TIFTON, GA (WALB) – Charles Hart is a farmer in Sumter County.

"We grow green beans, cotton along with other items corn," he said.

And like every other farmer, he wants to make sure that he sends a good product to market.  Thursday, he joined dozens of other growers, farmers, government officials and academics in a meeting at the University of Georgia Conference Center.

According to Jim O'Hara, the Director of the Produce Safety Project said, "we have about 130 folks here."

The morning topics concerned composting and water safety.  In the afternoon it was hygiene and environmental concerns.  It's all leading up to one thing.

Thursday's session in Tifton is the third of four sessions being put on by the Produce Safety Project.  The goal is to come up with a new set of regulations for FDA to implement which will affect local growers.

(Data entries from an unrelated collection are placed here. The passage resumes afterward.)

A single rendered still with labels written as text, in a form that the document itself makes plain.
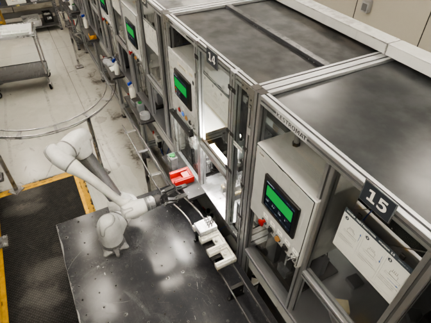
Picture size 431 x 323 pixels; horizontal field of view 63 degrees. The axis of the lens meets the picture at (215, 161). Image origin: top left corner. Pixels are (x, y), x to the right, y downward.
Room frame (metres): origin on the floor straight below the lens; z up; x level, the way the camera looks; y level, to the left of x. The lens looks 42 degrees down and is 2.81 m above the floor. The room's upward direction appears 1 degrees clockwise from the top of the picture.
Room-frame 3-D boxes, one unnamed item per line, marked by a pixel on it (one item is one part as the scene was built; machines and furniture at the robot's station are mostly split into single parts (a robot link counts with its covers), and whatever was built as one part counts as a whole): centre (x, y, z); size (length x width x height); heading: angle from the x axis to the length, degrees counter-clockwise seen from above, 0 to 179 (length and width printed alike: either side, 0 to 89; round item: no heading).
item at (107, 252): (1.48, 0.72, 0.71); 0.22 x 0.18 x 0.06; 28
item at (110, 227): (1.51, 0.72, 0.85); 0.18 x 0.16 x 0.22; 161
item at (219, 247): (1.39, 0.01, 0.84); 0.36 x 0.14 x 0.10; 28
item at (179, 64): (2.12, 0.12, 1.60); 0.42 x 0.29 x 0.46; 28

The topic of all of the discussion here:  food safety.

"What's the best way to protect fruits and vegetables.  And to make certain that they're grown, packed and harvested in a safe manner," said O'Hara.

For the federal government, these listening sessions are a new way of doing things.  Instead of simply putting out new regulations and allowing public comment, they're holding these listening sessions before finalizing the new guidelines.

They're looking to work with farmers and growers, and Hart and the others in attendance want to let them know what their concerns are.

"We're just trying to make sure that everything that's being implemented will not only be to the benefit of the consumer, but to us as producers," said Hart.

While the American food supply can never be 100 per cent safe, the goal of the FDA is to make any food borne illness outbreaks extremely rare.  And to catch anything that might occur before it gets to the consumer.

"We need to look at more prevention based efforts.  What measures can we put in place throughout the food industry, but especially today we're talking about the produce industry, to help prevent these outbreaks," said Jeff Farrar, the Associate Commissioner for Food Protection for the Food and Drug Administration.

So that the consumer can be sure that when their produce goes from the farm, to the store, to the table, it's as safe as possible.

The proposed new rules for food safety are expected to be out by the end of the year. After another comment period, the final rules will be enacted, and that may not happen until sometime in 2011.